E poi scopro il cammino da pellegrina. Da indifesa, è il viaggio che ammala e che cura; diviene lentissimo, si arresta, poi riprende; ho l’impressione di tornare indietro, di avere sbagliato strada, di avere inutilmente allungato il percorso, di non aver goduto il panorama. Non arrivo in orario da pellegrina, non ho nulla da raggiungere e sento la fatica e il dolore e poi la gioia della nomade. Da pellegrina cammino scalza, mi sento fuori luogo e mi perdo; magari faccio incontri sgradevoli, neanche immaginati. Mi accorgo che è il cammino che mi fa, è la strada che mi sceglie; accolgo l’oscurità, l’indecisione, il mistero della via e degli incontri casuali. Talvolta, il viaggio da pellegrina è virtuale, è a stare, a farmi attraversare da un testo, dalla parola di una persona sconosciuta, da una pièce teatrale, da una musica, dalle scene di un film, da una ricerca su internet che inizia con una parola digitata e finisce chi sa dove.

Nessun cammino è giudicabile perché è proprio da lì che dobbiamo passare, è proprio quella la strada che ci tocca e le relazioni che accadono. Anche negare il viaggio o negarsi significa che ci stiamo muovendo, che scegliamo o che sappiamo farci incontrare, paradossalmente, da ferme. Il divenire dell’essere umano è in ogni modo e non ha mai fine. Diventare grandi significa capire che siamo lì dove dovremmo essere, non c’è un altro luogo e un altro tempo e che andare avanti significa andare indietro, in profondità, significa combaciare sempre di più con se stessi, con il personale nucleo esistenziale.
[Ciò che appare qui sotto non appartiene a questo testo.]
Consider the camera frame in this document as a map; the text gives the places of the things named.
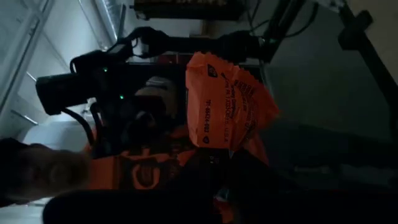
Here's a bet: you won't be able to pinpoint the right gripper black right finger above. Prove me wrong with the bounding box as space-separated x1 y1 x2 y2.
226 148 398 224

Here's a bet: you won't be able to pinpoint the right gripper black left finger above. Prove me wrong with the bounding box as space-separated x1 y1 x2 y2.
42 148 233 224

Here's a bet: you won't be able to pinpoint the orange Reese's candy wrapper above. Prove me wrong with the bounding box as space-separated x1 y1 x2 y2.
185 52 280 152

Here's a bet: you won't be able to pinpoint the orange pumpkin bucket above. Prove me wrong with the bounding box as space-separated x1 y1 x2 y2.
83 124 270 191

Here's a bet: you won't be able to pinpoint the black table frame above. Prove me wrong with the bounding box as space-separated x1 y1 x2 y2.
262 0 398 134

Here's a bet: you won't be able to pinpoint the silver ceiling duct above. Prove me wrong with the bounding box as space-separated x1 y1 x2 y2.
92 0 127 48

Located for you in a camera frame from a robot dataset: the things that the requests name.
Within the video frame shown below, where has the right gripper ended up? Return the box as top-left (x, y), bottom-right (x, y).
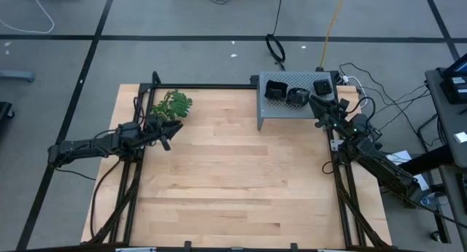
top-left (308, 95), bottom-right (360, 132)

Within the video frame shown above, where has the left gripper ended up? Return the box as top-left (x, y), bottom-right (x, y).
top-left (144, 119), bottom-right (185, 152)

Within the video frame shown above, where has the small square black plate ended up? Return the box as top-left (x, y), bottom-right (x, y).
top-left (312, 79), bottom-right (333, 96)

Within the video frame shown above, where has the shell-shaped black plate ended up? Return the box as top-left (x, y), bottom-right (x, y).
top-left (286, 87), bottom-right (312, 107)

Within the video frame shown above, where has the angular black bowl plate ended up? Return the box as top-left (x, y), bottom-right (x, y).
top-left (264, 79), bottom-right (289, 102)

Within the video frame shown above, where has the grey perforated metal shelf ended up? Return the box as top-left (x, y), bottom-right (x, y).
top-left (256, 70), bottom-right (339, 131)

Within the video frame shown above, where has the green plant in white pot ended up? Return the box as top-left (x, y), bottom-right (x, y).
top-left (149, 89), bottom-right (193, 123)

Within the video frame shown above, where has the white paper sheet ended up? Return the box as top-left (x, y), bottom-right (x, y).
top-left (385, 149), bottom-right (431, 191)

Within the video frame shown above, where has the grey desk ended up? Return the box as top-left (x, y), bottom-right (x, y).
top-left (425, 67), bottom-right (467, 252)

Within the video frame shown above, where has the black laptop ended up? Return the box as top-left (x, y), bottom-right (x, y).
top-left (439, 53), bottom-right (467, 106)

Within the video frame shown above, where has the grey desk foot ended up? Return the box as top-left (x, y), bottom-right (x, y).
top-left (0, 70), bottom-right (36, 83)

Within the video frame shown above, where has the white power cable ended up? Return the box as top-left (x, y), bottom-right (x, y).
top-left (341, 75), bottom-right (368, 110)

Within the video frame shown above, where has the black hanging cable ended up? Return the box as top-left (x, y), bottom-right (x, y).
top-left (264, 0), bottom-right (287, 72)

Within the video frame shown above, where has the yellow hanging cable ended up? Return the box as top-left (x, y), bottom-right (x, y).
top-left (318, 0), bottom-right (348, 71)

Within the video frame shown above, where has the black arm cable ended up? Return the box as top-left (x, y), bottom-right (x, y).
top-left (89, 159), bottom-right (123, 238)

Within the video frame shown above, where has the white floor cable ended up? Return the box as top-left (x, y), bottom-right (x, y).
top-left (0, 0), bottom-right (55, 35)

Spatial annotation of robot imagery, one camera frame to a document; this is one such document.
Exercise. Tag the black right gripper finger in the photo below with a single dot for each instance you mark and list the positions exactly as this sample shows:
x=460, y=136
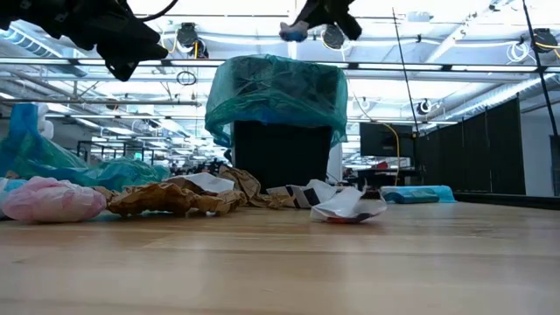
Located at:
x=349, y=17
x=317, y=9

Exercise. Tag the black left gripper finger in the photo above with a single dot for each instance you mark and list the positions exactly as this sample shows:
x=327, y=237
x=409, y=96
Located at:
x=122, y=65
x=135, y=46

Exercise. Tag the bin with teal liner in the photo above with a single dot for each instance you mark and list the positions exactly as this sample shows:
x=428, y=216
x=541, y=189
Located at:
x=275, y=87

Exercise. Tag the teal plastic trash bag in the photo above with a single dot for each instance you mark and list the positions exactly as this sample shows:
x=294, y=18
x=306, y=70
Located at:
x=44, y=162

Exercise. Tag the large brown paper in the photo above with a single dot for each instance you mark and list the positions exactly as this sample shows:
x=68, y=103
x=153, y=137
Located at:
x=166, y=199

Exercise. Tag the white black paper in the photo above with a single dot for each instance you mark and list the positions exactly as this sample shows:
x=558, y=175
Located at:
x=306, y=194

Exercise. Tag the black trash bin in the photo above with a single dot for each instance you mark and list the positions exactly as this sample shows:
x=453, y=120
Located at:
x=280, y=153

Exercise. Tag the teal bag roll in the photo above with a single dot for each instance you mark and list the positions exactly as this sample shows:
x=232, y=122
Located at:
x=411, y=198

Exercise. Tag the light blue bag roll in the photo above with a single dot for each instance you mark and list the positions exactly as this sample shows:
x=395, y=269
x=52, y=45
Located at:
x=437, y=190

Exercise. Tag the long ceiling light strip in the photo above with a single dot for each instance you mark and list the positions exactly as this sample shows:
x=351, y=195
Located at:
x=394, y=66

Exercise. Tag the black monitor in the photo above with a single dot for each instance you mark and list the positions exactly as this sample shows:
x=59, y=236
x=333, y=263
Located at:
x=385, y=140

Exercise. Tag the black partition wall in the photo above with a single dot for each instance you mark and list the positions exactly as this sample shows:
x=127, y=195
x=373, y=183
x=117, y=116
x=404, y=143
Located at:
x=472, y=149

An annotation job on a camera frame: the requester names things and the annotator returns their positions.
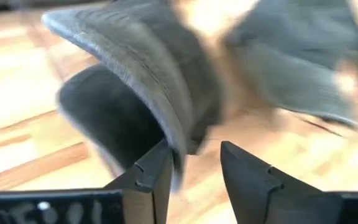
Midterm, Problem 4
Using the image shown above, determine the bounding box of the dark green cap hat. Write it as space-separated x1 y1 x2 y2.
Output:
40 0 358 192

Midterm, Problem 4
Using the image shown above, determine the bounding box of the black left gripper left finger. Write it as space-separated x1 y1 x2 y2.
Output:
103 139 175 224

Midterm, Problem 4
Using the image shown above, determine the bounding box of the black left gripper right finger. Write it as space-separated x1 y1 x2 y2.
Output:
220 140 344 224

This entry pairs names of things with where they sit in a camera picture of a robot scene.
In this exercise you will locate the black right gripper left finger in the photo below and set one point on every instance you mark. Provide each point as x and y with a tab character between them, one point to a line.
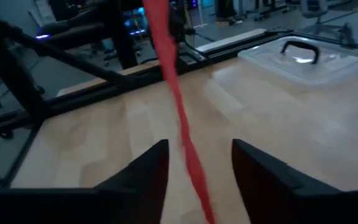
104	205

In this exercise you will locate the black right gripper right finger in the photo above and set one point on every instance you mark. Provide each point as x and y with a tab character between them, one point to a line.
284	202

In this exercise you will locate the red elastic bandage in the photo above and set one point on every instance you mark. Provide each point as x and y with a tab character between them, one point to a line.
166	46

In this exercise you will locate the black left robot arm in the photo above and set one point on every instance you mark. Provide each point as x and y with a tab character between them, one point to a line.
121	40

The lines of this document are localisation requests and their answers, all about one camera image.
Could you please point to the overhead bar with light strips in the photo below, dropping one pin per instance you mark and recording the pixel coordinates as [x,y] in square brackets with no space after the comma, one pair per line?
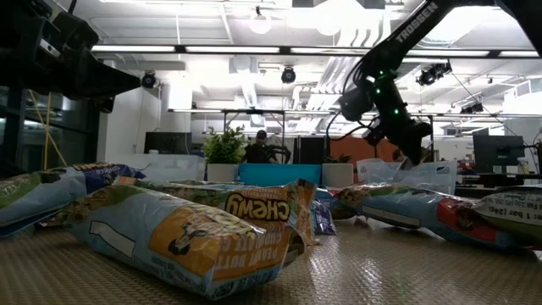
[233,49]

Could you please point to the orange partition panel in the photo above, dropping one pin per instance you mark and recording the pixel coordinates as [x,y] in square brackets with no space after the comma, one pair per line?
[351,150]

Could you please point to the black partition panel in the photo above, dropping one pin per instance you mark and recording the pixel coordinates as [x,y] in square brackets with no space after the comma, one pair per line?
[311,150]

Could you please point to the leafy green plant white pot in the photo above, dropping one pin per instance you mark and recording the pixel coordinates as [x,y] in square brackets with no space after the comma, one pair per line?
[222,148]

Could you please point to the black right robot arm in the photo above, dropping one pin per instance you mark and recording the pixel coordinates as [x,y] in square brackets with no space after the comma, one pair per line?
[381,59]

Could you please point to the black background rig frame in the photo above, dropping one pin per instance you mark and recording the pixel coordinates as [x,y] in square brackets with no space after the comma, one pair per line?
[466,115]
[254,112]

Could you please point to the red-label chewy granola bar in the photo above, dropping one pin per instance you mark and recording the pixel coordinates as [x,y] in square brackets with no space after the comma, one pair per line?
[516,207]
[402,207]

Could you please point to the clear plastic bin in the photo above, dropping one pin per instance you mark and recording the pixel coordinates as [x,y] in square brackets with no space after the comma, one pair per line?
[169,167]
[440,178]

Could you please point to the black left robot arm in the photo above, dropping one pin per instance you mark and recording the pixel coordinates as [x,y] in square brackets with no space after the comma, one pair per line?
[12,25]

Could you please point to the round black spotlight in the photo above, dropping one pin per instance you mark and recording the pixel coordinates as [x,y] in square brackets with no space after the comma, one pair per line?
[288,75]
[148,80]

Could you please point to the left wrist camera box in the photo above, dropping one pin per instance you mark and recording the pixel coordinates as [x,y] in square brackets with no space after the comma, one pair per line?
[49,48]

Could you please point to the pale bottle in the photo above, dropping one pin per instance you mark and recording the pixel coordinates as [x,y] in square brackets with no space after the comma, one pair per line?
[523,166]

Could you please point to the person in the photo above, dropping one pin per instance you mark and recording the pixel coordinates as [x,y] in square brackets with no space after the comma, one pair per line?
[258,153]
[398,156]

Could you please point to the black computer monitor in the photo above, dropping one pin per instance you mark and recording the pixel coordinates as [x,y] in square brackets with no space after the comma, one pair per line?
[497,150]
[167,143]

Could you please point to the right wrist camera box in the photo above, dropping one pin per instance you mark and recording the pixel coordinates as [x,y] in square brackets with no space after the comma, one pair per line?
[373,136]

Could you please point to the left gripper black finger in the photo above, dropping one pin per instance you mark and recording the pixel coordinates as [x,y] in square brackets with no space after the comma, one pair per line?
[101,78]

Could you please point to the dark-blue-label chewy granola bar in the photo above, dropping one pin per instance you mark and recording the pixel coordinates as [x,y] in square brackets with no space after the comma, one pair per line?
[51,190]
[322,218]

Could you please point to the black track light cluster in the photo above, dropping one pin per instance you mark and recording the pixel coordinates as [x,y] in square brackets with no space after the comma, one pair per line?
[432,74]
[472,109]

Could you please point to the orange-label chewy granola bar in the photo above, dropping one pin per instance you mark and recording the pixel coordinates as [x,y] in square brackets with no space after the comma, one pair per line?
[254,205]
[148,237]

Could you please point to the black office desk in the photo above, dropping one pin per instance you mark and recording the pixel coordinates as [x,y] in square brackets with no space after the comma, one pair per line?
[499,180]

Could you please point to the teal plastic bin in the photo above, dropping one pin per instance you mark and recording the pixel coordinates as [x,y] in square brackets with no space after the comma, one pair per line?
[279,173]

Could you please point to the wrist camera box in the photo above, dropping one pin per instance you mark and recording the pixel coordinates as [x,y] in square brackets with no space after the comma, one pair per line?
[49,48]
[373,136]

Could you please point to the small succulent white pot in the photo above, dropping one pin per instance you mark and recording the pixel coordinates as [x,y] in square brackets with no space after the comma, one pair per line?
[337,174]

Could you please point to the black-bordered tan mat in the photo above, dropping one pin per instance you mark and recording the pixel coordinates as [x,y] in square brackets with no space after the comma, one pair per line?
[381,271]
Le tre modalità di viaggio segnalate possono, in realtà, essere molte di più, si incrociano e i non-luoghi, come li chiama l’antropologo Marc Augé, diventano luoghi abitati da volti e da respiri diversi di cui diveniamo faticosamente consapevoli. E, nello stesso tempo, sono turista, viandante e pellegrina. Eccomi, mi accorgo di esserci, con altri e con altre, in leggerezza e in pesantezza, vicina e lontana, presente per assenza. La differenza ognuno/a la fa per se stesso/a. Ci tocca solo di vivere e di consegnarci all’esperienza e di leggerla, di condividerla e poi rileggerla ancora, con sguardi nuovi, da prospettive diverse. L’esperienza del corpo passa attraverso i cinque sensi, e cammin facendo scopriamo che anche l’anima e il pensiero hanno i loro innumerevoli sensi. I pensieri, i sentimenti, i comportamenti custodiscono odori, sapori, visioni, suoni e contatti.

Abbiamo qualcos’altro da fare se non incamminarci e apprendere, incamminarci per apprendere? Quali parole caratterizzano i nostri percorsi?